Activity:
For the word "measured", count the lines of the records that hold it, and give only that number.

Material shown:

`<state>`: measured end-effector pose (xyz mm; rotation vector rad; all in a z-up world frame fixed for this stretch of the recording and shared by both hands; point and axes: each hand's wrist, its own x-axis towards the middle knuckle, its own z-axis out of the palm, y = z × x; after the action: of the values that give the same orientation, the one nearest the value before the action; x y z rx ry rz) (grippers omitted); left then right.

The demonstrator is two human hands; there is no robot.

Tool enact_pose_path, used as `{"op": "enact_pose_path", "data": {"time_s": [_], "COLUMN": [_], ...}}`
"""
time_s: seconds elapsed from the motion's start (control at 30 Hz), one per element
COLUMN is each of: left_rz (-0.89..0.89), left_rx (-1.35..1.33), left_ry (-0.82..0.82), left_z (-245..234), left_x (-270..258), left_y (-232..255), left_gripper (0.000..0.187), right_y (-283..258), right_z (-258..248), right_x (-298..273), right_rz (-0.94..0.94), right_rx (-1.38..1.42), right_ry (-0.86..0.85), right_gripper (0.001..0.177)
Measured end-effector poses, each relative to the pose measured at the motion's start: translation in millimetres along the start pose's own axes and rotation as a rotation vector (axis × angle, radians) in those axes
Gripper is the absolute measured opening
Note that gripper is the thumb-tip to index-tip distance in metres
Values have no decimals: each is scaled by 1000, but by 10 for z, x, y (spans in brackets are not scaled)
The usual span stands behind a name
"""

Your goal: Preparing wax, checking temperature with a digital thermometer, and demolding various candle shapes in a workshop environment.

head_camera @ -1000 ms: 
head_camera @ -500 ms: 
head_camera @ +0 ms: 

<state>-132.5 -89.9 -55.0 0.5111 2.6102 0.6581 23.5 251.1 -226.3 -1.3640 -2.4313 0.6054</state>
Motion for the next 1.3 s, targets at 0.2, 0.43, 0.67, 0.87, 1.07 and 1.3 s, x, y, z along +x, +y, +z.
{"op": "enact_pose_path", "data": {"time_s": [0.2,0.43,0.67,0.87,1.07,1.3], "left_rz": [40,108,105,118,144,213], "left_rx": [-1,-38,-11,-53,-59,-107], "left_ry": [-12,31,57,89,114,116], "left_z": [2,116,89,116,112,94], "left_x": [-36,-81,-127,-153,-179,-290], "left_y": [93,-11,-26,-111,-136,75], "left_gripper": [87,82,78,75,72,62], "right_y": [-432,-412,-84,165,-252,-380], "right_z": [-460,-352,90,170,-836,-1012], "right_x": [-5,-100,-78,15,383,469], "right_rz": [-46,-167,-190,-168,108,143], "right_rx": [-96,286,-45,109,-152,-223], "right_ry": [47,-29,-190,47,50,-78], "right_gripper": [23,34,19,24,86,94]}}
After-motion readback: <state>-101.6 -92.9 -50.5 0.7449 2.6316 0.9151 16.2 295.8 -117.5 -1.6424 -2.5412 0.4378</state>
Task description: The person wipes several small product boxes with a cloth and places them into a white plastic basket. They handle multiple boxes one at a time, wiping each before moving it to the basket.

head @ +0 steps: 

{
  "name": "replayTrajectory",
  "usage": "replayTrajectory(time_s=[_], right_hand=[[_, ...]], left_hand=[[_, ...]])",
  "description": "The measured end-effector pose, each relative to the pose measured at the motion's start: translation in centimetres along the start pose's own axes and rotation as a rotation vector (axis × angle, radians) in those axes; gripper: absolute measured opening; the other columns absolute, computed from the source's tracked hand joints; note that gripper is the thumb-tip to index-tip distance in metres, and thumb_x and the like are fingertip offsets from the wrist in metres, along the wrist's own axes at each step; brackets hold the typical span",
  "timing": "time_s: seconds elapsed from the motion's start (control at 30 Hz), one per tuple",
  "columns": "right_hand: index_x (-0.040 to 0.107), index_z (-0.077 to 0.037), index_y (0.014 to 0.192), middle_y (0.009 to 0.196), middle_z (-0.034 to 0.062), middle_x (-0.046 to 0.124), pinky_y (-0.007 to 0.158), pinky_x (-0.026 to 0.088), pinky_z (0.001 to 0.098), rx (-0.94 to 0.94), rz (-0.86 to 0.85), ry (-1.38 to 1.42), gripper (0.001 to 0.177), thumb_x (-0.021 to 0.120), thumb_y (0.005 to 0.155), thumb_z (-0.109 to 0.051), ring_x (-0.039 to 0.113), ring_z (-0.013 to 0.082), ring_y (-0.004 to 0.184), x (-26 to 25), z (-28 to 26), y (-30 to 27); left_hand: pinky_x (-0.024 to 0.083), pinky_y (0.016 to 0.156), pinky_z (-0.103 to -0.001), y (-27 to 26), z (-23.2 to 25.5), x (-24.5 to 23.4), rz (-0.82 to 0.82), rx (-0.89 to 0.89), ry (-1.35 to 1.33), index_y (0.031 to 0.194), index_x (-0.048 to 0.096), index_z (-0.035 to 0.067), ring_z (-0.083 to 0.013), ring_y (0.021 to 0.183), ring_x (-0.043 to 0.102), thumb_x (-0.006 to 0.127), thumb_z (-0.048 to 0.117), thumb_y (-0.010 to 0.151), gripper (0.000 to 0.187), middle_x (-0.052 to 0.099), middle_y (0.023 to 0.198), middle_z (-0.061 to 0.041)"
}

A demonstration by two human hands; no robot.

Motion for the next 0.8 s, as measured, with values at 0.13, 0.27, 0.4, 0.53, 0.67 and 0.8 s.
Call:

Exercise result:
5